Would it be a true migration without problems? Once everything was transferred and the nameservers were switched, every outgoing mail would get marked as spam from Google, Hotmail, Proton, etc. Some would even get bounced and not get delivered at all. A little digging in the logs and I found the following bounce the server got from a forward rule I have on an email account:

Sep 21 09:27:58 0EEA7827E9: to=<XXXX@hotmail.com>, relay=hotmail-com.olc.protection.outlook.com[52.101.194.5]:25,
delay=1, delays=0.01/0.01/0.88/0.11, dsn=5.7.1, status=bounced (host hotmail-com.olc.protection.outlook.com
[52.101.194.5] said: 550 5.7.1 Service unavailable, Client host [XXX.XXX.XXX.XXX] blocked using Spamhaus. 
To request removal from this list see https://www.spamhaus.org/query/ip/XXX.XXX.XXX.XXX (AS3130). 
[Name=Protocol Filter Agent][AGT=PFA][MxId=11B9A53DC314A6C4] 
[CH3PEPF0000000F.namprd04.prod.outlook.com 2024-09-21T09:27:58.008Z 08DCD29EEC0C7774] (in reply to MAIL FROM command))
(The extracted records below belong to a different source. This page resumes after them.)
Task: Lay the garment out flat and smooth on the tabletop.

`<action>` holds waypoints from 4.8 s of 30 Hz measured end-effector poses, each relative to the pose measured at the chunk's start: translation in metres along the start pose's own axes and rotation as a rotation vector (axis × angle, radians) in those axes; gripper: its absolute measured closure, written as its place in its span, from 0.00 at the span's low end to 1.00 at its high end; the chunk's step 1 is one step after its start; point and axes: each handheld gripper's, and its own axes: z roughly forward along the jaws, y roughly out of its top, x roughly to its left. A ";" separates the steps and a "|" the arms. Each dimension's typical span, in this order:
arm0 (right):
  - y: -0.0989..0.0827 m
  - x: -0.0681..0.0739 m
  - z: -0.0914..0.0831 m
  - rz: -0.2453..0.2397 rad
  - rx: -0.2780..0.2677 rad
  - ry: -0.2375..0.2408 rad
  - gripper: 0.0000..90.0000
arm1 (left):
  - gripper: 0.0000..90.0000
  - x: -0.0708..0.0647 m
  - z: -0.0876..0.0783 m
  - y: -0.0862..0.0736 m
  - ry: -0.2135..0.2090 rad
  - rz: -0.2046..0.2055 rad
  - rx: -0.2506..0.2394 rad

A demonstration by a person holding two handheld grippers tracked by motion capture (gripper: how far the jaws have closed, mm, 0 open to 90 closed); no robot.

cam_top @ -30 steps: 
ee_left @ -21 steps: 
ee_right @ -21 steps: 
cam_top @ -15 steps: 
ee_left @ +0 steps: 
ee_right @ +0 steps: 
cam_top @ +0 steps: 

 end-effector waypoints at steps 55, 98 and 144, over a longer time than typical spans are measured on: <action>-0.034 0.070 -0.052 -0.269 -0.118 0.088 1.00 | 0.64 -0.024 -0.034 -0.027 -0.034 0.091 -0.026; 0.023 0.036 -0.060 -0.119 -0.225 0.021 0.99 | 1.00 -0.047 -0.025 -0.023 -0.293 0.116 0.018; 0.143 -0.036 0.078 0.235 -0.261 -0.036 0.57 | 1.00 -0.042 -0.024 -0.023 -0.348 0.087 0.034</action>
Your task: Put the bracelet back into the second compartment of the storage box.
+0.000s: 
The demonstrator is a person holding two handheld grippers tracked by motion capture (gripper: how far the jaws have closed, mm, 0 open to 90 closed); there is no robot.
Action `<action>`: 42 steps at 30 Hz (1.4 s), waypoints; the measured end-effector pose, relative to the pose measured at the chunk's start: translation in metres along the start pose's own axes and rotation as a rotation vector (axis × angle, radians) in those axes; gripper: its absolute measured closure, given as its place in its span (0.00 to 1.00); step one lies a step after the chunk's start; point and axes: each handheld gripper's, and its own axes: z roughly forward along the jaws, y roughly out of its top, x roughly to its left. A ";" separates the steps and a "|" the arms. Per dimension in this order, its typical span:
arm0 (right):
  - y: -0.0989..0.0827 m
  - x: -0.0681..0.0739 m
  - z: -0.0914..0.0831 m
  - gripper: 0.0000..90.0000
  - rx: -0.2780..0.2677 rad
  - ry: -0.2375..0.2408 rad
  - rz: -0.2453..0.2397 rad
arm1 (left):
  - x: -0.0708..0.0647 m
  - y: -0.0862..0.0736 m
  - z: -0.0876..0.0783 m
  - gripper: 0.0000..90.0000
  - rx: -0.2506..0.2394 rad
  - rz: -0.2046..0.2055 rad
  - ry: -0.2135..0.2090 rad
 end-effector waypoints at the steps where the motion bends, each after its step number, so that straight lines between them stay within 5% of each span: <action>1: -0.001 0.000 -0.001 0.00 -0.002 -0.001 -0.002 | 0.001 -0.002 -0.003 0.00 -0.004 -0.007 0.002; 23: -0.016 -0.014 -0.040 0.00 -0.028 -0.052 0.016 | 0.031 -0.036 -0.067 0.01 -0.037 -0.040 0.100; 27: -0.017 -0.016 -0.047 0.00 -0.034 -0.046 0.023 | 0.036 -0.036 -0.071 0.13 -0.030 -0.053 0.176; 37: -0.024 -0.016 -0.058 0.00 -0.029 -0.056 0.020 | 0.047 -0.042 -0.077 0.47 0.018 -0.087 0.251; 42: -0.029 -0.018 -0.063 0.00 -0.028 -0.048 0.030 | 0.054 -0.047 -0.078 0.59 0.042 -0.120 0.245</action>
So the server is officially on a spam list. Upon checking the incoming mail headers, I also discovered the following:

Received: from goofy-lewin.XXX-XXX-XXX-XXX.plesk.page...
Received: from webmail.mydomain.gr (localhost.localdomain [IPv6:::1]) by goofy-lewin.XXX-XXX-XXX-XXX.plesk.page (Postfix) 
Received-Spf: pass (goofy-lewin.XXX-XXX-XXX-XXX.plesk.page: connection is authenticated)

I forgot to change the domain address from the temporary generated plesk.page to something I owned. The steps are described in the section Change Plesk URL. Spamhaus describes this misconfiguration on their FAQ:

The host name used in the SMTP greeting is the Plesk server host name specified in Tools & Settings > Server Settings. Selecting this option may result in mail sent from some or all domains being marked as spam if the Plesk server host name fails to resolve properly, or if the domain’s IP is different from the one to which the Plesk server host name resolves.

So changing the Plesk URL resolved the issue. I also went ahead and added the hostname in the postfix template, as per Plesk instructions. You also have to update the DNS templates from Plesk and sync the changes to Digital Ocean. The specific ‘problematic’ record is the host txt record.

domain.com.		TXT 	v=spf1 +a +mx +a:goofy-lewin.XXX-XXX-XXX-XXX.plesk.page -all

After the aforementioned changes, everything was back to normal.